*Exercise goal*:
From the records, pick out and copy each line containing "blue".

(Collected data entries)
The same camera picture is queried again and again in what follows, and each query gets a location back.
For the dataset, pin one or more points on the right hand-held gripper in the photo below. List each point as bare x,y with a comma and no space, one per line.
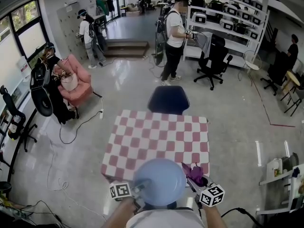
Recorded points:
212,195

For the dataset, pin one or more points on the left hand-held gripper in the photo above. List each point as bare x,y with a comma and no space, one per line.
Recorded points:
120,191

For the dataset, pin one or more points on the purple cloth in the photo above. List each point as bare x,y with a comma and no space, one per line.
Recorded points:
196,174

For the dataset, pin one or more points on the big blue plate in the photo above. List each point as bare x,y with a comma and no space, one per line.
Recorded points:
164,182

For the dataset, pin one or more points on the person's left forearm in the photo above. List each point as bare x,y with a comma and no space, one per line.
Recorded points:
116,214

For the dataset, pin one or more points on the person's right forearm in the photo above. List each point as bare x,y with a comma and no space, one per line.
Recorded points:
213,218

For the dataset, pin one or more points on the person's left shoe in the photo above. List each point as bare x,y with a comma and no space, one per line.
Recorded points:
149,206

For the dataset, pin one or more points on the person's shoe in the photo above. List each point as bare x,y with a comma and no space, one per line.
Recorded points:
171,205
149,206

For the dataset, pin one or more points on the person's right shoe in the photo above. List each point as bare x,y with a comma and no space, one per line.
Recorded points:
171,205

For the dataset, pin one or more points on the person's white shirt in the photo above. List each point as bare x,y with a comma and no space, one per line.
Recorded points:
164,220

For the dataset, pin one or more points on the red white checkered tablecloth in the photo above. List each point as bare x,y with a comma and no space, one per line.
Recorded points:
154,136

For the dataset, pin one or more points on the white desk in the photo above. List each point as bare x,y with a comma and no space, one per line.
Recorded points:
273,180

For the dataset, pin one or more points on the white carton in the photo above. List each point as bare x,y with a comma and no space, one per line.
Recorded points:
274,167

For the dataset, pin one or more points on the white power strip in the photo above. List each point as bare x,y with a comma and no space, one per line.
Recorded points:
101,114

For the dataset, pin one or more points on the dark blue chair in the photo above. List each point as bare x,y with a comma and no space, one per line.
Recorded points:
168,100

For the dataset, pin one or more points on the colourful printed box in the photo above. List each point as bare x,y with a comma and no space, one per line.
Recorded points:
298,189

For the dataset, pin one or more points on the pink armchair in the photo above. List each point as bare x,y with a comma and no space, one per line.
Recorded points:
80,89

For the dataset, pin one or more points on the pale pink handbag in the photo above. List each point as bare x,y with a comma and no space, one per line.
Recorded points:
70,83

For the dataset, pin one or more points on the brown wooden steps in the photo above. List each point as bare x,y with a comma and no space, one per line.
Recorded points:
126,47

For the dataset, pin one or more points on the round wooden table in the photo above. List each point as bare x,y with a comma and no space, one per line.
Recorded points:
293,78

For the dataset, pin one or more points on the grey garment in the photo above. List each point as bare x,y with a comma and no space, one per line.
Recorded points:
204,43

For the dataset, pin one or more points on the white shelf unit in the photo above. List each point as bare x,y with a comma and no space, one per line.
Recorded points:
237,45

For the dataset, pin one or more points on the white long counter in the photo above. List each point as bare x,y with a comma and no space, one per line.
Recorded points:
26,96

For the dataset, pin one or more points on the large black backpack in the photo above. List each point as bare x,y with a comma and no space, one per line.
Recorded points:
39,77

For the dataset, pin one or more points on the group of white equipment cases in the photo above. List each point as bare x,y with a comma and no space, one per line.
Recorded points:
199,18

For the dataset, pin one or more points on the white water dispenser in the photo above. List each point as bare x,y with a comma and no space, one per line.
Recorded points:
22,62

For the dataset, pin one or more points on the cardboard box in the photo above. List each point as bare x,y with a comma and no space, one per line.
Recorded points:
133,13

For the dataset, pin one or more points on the grey locker cabinet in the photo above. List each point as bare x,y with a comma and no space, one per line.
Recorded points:
69,20

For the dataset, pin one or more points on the group of black equipment bags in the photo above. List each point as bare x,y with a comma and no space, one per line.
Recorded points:
198,1

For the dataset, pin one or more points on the black framed window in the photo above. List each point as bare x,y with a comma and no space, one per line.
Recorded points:
31,39

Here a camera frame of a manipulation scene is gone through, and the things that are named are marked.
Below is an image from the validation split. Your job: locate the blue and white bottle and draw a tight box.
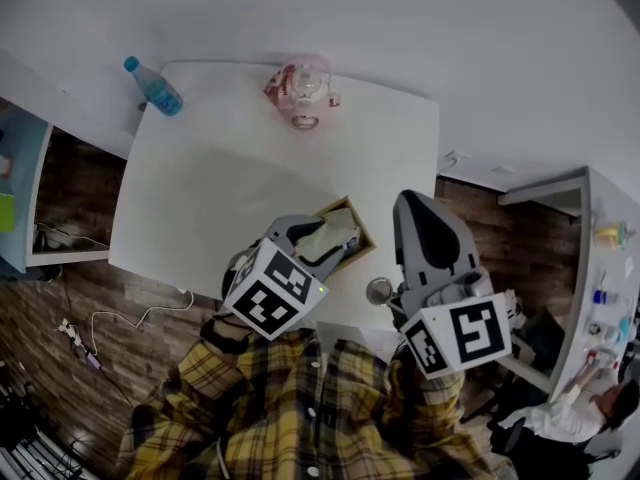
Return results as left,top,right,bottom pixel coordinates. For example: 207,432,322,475
591,287,622,308

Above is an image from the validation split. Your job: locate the green rectangular block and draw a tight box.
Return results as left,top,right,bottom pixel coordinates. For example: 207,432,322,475
0,192,18,233

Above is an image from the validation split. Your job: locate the clear plastic bag pack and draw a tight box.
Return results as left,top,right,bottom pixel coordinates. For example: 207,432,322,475
293,207,362,265

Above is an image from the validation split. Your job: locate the black metal stand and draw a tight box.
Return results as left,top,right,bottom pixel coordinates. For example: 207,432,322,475
0,361,57,480

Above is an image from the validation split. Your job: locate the yellow cup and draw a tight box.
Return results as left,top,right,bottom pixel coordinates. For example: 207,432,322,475
593,219,631,252

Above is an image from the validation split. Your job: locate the clear blue-label water bottle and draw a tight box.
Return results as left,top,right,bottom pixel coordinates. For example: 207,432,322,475
123,55,185,118

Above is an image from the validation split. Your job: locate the white desk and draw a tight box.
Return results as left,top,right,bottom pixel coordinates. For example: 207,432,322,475
496,164,640,405

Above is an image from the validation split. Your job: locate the wooden box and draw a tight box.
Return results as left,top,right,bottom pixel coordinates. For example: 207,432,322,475
311,195,378,272

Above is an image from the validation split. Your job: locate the person's left forearm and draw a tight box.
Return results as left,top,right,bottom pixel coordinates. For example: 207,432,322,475
171,311,259,410

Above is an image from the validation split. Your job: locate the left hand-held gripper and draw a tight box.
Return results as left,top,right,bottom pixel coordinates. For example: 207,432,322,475
222,214,352,342

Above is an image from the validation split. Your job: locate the yellow plaid shirt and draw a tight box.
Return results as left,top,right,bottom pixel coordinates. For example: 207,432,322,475
116,326,497,480

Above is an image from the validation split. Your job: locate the white cable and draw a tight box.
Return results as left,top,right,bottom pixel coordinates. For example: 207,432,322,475
90,288,196,355

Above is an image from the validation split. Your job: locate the white striped shoe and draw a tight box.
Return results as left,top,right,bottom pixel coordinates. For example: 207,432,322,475
502,289,525,329

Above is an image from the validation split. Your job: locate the round metal cup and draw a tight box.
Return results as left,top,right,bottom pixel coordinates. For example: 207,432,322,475
365,276,398,311

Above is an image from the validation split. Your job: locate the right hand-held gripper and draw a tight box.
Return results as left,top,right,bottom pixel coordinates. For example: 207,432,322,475
391,189,514,381

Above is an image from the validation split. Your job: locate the person's right forearm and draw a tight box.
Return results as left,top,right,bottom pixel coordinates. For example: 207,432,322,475
388,361,467,442

*Answer to this problem*:
For the dataset, pin one or more points on the big blue plate in the photo above. List each point as bare x,y with a comma and no space, one per line.
For the dataset, pin one or more points on the dark blue chair in the photo above. List each point as bare x,y with a comma and no space, one per line.
Below is an image from the validation split. Your job: locate the blue and white bottle and draw a tight box.
Above is an image from the validation split. Your job: locate the clear blue-label water bottle and draw a tight box.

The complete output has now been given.